3.8 Impact of Gas Injection Temperature

3.8.1 Wellbore Temperature and Pressure

As shown in Figure 12, the simulation found that the pressure of CO2 within the wellbore is not significantly affected by the gas injection temperature; the wellbore pressure remains almost unchanged across different injection temperatures. However, the wellbore temperature will be affected to some extent. If the injection temperature is relatively high, the CO2 temperature within the wellbore will initially decrease and then increase with depth, since the shallow formation temperature is lower than the injection temperature. Eventually, the bottom-hole temperature will reach equilibrium.

Details are in the caption following the image
The effect of gas injection temperature on the temperature and pressure of the wellbore.

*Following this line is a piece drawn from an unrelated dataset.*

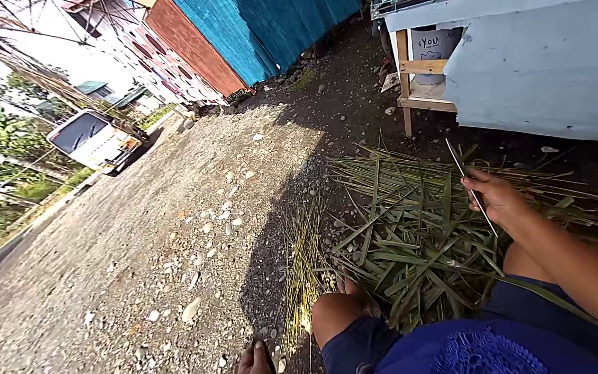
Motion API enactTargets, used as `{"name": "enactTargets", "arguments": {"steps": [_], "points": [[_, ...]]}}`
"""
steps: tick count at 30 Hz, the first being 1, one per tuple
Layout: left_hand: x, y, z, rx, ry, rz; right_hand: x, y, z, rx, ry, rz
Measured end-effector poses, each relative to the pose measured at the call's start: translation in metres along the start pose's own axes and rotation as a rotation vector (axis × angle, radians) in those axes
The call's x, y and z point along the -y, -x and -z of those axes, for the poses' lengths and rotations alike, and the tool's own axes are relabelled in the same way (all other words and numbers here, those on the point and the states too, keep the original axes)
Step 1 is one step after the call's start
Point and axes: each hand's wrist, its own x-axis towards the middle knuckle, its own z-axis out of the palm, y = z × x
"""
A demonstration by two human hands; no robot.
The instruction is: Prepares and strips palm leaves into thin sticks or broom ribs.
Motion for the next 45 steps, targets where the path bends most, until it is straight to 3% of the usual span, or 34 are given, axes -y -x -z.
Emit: {"name": "enactTargets", "arguments": {"steps": [3,6,10,14,17,24,30,33,39,45], "points": [[-0.060,0.022,-0.048,0.093,0.404,0.034,-0.015,0.040,-0.032,0.417,0.208,-0.044],[-0.114,0.048,-0.094,0.267,0.644,-0.034,-0.033,0.082,-0.058,0.789,0.286,-0.121],[-0.146,0.092,-0.145,0.553,0.739,-0.095,-0.053,0.114,-0.072,1.006,0.236,-0.277],[-0.159,0.132,-0.164,0.826,0.674,-0.064,-0.060,0.114,-0.066,0.945,0.073,-0.362],[-0.158,0.141,-0.164,0.907,0.691,0.011,-0.063,0.109,-0.060,0.809,-0.069,-0.403],[-0.155,0.134,-0.149,0.803,0.647,-0.102,-0.067,0.096,-0.052,0.701,-0.171,-0.366],[-0.150,0.139,-0.155,0.781,0.663,-0.305,-0.061,0.116,-0.065,0.837,0.117,-0.305],[-0.142,0.140,-0.158,0.753,0.647,-0.502,-0.063,0.121,-0.068,0.854,0.205,-0.261],[-0.134,0.140,-0.153,0.731,0.485,-0.747,-0.073,0.106,-0.063,0.746,0.185,-0.237],[-0.127,0.143,-0.146,0.749,0.392,-0.833,-0.086,0.069,-0.054,0.502,0.334,-0.231]]}}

3.8.2 Reservoir Temperature and Pressure

As shown in Figure 13, the pressure increases and the temperature decreases at the CO2 injection point. The injected CO2 diffuses from the well bottom to the lower reservoir, increasing the pressure. However, the impact on reservoir pressure is not significant under different injection temperature conditions. The effect of injection temperature on the reservoir temperature is even smaller, around 100 m, which is much less than its impact on the reservoir pressure. This is because as CO2 diffuses from the well bottom to the lower reservoir, it undergoes heat exchange with the reservoir, resulting in almost no change in reservoir temperature.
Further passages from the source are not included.